Here’s what a honey bear isn’t: It’s not Pooh. It’s not even a bear. It’s not a monkey, either, though it looks a bit like one and hangs out in trees in its natural rainforest habitat in Central and South America.

Here’s what a honey bear is: a kinkajous, from the family Procyonidae, the same family as raccoons. It has a long tail like a monkey, and uses it to hang upside down while feeding or for support while eating.

Kinkajous also are fruit-eaters, and that’s how the trouble started between Litersky and the honey bear. Litersky put out a watermelon outside his door, hoping to lure the unfamiliar looking mammal he’d seen around the neighborhood.

The 37-year-old Litersky had no idea what he was getting himself into when he invited the fierce, wild bundle of energy into his world of domestication on a morning in late July.

It went straight for his legs, gripping his limb with long, nimble fingers that serve kinkajous well in treetops. Litersky tried to shake it off.

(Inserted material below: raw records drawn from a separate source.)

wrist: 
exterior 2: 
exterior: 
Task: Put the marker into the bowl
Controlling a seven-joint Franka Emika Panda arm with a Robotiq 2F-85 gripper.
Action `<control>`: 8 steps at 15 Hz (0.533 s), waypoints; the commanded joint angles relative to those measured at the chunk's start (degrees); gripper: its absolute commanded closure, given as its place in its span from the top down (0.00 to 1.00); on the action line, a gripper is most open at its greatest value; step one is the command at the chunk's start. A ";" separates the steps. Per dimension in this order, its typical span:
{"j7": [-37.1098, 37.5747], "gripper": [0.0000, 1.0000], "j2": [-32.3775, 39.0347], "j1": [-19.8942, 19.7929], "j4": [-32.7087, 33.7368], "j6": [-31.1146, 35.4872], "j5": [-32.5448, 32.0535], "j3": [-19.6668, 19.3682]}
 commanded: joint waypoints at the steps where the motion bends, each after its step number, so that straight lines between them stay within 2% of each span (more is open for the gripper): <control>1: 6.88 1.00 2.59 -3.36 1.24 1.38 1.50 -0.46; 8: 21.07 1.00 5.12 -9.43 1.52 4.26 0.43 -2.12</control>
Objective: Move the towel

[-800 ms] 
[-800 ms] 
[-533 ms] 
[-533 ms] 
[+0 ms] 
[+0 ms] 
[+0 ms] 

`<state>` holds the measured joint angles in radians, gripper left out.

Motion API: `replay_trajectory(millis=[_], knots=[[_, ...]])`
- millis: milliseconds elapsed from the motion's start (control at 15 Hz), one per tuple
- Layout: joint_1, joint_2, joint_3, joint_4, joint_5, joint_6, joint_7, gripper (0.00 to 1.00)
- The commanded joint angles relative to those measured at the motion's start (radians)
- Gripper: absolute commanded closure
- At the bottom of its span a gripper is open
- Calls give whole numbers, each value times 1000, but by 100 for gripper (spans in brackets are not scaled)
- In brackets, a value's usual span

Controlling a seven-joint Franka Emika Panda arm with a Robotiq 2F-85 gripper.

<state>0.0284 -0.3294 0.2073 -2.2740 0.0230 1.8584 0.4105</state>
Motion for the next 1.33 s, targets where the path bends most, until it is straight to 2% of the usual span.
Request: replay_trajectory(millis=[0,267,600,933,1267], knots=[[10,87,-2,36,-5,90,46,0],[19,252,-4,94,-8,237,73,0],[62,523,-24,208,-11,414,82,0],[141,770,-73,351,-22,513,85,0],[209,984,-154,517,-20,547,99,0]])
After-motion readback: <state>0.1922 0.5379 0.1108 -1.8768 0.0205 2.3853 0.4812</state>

He did manage to free himself, but the honey bear came back with the same determination as a honey badger — another animal with, frankly, too nice of a name given its behavior.

Gllian Hicks, Litersky’s partner, told news station WPTV the honey bear was waiting at the door when Litersky opened it and “bum-rushed him” and then tore into him, scratching, biting and clawing.

Adult kinkajous weigh about 10 pounds, “but it sounded like a 300-pound man was tackling him in the kitchen,” Natalie Dulach, another roommate, told WPTV.

The honey bear finally locked in the bathroom, officers from the Florida Fish and Wildlife Commission carted it off it to a private sanctuary. They figure it was probably an abandoned pet.

Hicks said the fight between the kinkajou and Litersky “was a tie.”